WHAT YOU HAVE TO DO: Look through the material below and copy exactly the lines from the line with "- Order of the" to the line with "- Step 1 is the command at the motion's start", those two lines included.

··· DATASET SECTION ···

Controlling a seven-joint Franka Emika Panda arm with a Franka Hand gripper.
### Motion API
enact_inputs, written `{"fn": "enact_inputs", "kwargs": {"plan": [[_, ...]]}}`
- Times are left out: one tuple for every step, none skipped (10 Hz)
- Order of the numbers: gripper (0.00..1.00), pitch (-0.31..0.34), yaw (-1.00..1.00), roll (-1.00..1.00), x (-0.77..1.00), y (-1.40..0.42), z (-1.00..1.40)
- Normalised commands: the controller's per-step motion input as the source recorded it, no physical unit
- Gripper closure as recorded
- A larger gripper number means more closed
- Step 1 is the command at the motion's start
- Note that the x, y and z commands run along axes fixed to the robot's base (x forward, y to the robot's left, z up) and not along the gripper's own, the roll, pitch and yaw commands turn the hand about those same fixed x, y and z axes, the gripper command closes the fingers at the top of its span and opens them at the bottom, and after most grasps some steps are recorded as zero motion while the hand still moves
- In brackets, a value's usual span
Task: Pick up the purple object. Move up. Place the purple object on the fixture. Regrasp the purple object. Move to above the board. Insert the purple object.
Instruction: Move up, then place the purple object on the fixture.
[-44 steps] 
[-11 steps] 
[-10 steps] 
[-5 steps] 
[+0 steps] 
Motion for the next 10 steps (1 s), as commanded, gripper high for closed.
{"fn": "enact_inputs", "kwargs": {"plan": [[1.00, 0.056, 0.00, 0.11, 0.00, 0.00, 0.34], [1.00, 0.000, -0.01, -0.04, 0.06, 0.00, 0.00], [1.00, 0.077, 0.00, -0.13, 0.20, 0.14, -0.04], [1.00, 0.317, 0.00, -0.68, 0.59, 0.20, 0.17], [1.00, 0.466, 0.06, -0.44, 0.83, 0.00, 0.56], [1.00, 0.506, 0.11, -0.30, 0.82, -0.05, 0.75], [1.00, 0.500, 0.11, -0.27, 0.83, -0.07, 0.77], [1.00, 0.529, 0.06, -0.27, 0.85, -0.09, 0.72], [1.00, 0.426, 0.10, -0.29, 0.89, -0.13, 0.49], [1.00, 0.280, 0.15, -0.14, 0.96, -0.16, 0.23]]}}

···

TASK OUTPUT:
- Order of the numbers: gripper (0.00..1.00), pitch (-0.31..0.34), yaw (-1.00..1.00), roll (-1.00..1.00), x (-0.77..1.00), y (-1.40..0.42), z (-1.00..1.40)
- Normalised commands: the controller's per-step motion input as the source recorded it, no physical unit
- Gripper closure as recorded
- A larger gripper number means more closed
- Step 1 is the command at the motion's start

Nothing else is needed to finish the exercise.